[发明专利]一种红桦组织培养育苗方法

摘要

本发明公开了一种红桦组织培养快速育苗方法，由无菌培养物的建立、芽苗的诱导、丛生芽的增殖、芽苗生根培养以及组培苗的移栽5个技术环节构成。利用本方法进行红桦组织培养快速育苗具有芽诱导率高、增殖系数大、生根率高和移栽成活率高的优点，一般芽诱导率可以达到75％以上，月增殖系数到达4，生根率80％以上，移栽成活率大于85％，可以为林业生产中红桦的大规模栽培提供一种繁殖速度快、生产周期短、遗传稳定性好的育苗方法，扩大红桦种源生产，解决生产中对红桦种苗的需求。

主权项

一种红桦组织培养育苗方法，其包括如下步骤：(1)无菌培养物的建立选取当年生新发红桦嫩梢，剪去叶片和叶柄，切割成1.0～1.5cm长带有顶芽和腋芽的节段，将带芽节段置于自来水下冲洗2～3h，然后用洗衣粉液浸泡10～30min，用软刷刷洗节段后再置流水下冲洗30min；在超净工作台上，用60‑80％乙醇浸泡15～30s，无菌水冲洗2～4次，然后用0.05～0.15％的氯化汞处理6～8min，用无菌水冲洗4～6次，用滤纸吸干带芽节段获得无菌培养物；(2)芽苗的诱导将上述步骤获得的无菌带芽节段接种到芽苗诱导培养基上促进腋芽的萌发和生长，诱导培养基为MS、1/2MS、1/4MS基本培养基中的任意一种或者两种的组合，加入0.5～1.5mg/L的BA，0.1～0.5mg/L的IBA，以及20～40g/L的蔗糖和5～8g/L的琼脂，用HCl和/或NaOH调节培养基pH为5.8～6.0；(3)芽苗的增殖待培养物出现点状芽后，把上述步骤获得的培养物转移到芽苗增殖培养基进行芽苗的继代扩繁增殖，增殖培养基为1/2MS基本培养基，加入0.5～2.0mg/L的BA，0.2～0.8mg/L的IBA，以及20～40g/L的蔗糖和5～8g/L的琼脂，用HCl和/或NaOH调节培养基pH为5.8～6.0；重复上述继代增殖步骤以获得足够的芽苗；(4)芽苗生根培养选取步骤(3)中增殖的2～3cm左右长的芽苗转移到生根培养基中生根以获得完整的植株，生根培养基为MS、1/2MS、1/4MS基本培养基，附加0.6～1.0mg/L的IBA，0.1～0.3mg/L的NAA，以及10～30g/L的蔗糖和5～8g/L的琼脂，用HCl和/或NaOH调节培养基pH为5.8～6.0。
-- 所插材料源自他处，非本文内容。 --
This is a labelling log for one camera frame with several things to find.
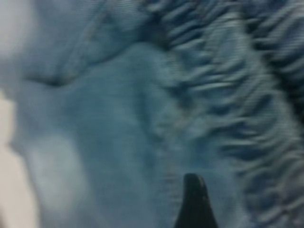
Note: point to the blue denim shorts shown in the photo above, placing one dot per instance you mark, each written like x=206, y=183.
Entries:
x=118, y=118

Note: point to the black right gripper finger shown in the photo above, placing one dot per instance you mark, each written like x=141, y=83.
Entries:
x=196, y=204

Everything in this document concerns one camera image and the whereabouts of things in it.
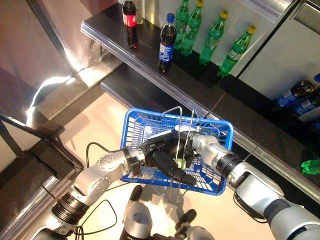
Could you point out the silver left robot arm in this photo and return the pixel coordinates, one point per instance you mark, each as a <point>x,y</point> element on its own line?
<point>105,165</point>

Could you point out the Coca-Cola bottle red label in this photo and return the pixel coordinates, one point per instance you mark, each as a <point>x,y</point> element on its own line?
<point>130,20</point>

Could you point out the low black shelf base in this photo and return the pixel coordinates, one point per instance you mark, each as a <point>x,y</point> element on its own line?
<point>140,90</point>

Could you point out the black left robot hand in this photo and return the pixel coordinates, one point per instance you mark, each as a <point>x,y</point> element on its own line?
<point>160,155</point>

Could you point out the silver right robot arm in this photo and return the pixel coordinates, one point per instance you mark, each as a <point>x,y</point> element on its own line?
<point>250,180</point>

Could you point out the bright green drink bottle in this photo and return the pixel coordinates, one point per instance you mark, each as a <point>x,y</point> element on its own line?
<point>181,163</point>

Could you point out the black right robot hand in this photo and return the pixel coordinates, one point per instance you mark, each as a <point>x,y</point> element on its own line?
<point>190,155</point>

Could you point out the silver right robot leg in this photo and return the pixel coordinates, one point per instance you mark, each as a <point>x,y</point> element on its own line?
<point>197,232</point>

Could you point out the blue plastic shopping basket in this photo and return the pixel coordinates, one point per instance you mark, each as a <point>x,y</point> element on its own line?
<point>226,132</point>

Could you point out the black shelf board clear rail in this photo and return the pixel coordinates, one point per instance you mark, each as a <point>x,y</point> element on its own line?
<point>147,55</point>
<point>272,10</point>
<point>250,120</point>

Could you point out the dark Pepsi bottle blue cap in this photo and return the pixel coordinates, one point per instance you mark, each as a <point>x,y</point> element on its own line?
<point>306,106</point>
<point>292,93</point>
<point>166,47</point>

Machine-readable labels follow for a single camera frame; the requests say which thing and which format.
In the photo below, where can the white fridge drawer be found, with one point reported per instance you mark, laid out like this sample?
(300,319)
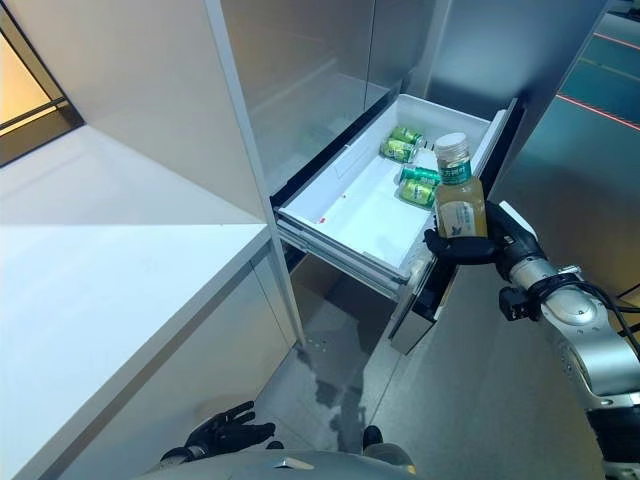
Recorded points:
(360,215)

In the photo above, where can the grey side cabinet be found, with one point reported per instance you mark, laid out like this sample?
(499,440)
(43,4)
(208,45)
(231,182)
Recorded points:
(525,50)

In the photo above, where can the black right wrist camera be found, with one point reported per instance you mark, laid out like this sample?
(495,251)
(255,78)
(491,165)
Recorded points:
(515,304)

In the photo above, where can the orange window black frame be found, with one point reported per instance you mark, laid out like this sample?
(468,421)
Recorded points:
(25,100)

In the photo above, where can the silver robot right leg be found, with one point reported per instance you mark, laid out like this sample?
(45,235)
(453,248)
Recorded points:
(372,436)

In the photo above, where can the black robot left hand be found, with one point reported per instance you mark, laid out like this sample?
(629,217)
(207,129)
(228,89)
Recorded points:
(225,430)

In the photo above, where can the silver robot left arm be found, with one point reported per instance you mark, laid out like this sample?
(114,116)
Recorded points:
(180,454)

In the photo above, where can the stainless steel fridge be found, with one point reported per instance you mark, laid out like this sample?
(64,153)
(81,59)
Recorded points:
(300,65)

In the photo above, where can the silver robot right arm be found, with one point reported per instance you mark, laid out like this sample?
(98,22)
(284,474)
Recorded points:
(590,340)

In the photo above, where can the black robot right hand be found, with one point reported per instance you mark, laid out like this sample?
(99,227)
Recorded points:
(510,235)

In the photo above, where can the yellow tea bottle white cap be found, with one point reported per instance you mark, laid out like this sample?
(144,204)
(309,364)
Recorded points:
(460,210)

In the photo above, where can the steel lower fridge drawer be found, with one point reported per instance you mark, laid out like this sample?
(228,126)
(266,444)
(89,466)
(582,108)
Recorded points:
(407,330)

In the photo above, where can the grey robot torso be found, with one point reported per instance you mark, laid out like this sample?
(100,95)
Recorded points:
(280,465)

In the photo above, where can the tall white cabinet panel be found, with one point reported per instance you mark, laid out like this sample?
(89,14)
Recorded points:
(150,90)

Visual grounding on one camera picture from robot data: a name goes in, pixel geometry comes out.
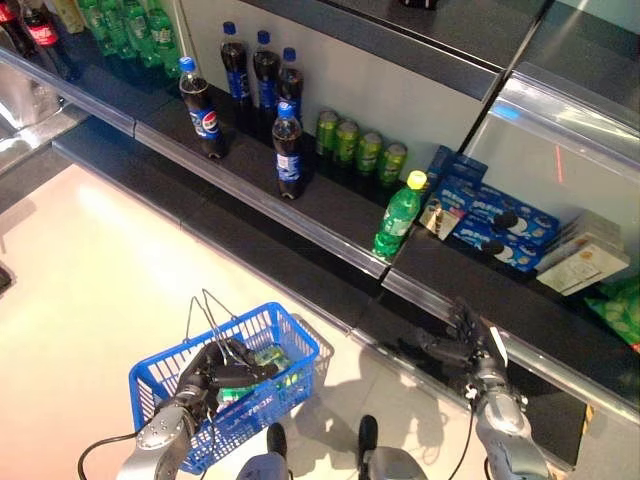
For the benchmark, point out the cream carton round logo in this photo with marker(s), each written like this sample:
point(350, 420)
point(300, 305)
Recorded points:
point(585, 265)

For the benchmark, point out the yellow black floor tape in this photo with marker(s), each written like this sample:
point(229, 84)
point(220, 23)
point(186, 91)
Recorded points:
point(589, 417)

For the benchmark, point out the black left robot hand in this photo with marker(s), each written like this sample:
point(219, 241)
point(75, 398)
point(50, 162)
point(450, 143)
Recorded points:
point(210, 375)

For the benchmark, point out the shelf board plain grey edge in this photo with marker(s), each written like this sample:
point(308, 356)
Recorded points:
point(400, 50)

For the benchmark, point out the blue white carton box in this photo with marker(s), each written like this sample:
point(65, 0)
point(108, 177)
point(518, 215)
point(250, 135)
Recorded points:
point(440, 162)

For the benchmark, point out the green snack bag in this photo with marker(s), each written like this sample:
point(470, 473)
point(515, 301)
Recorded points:
point(620, 310)

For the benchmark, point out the blue Oreo cookie box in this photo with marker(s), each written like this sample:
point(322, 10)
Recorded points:
point(480, 240)

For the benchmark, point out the silver robot leg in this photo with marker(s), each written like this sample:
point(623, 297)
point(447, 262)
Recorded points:
point(267, 460)
point(385, 460)

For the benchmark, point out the silver right robot leg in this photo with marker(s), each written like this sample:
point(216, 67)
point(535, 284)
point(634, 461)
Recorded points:
point(385, 460)

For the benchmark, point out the small yellow tea bottle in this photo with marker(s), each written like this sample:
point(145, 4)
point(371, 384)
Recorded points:
point(70, 15)

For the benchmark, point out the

(5)炼苗与移栽移栽前，把步骤(4)获得的生根芽苗在培养架上炼苗1～2周，逐渐降低培养容器湿度，并适当增加光照，以促进茎叶保护组织的发生和气孔功能的恢复；炼苗后取出生根组培苗，洗净根上滞留的琼脂培养基，用杀菌剂护根处理后移入营养土中培养，控制环境湿度80～90％，稍后逐渐降低环境湿度，待有新芽发出后按常规苗圃育苗措施管理。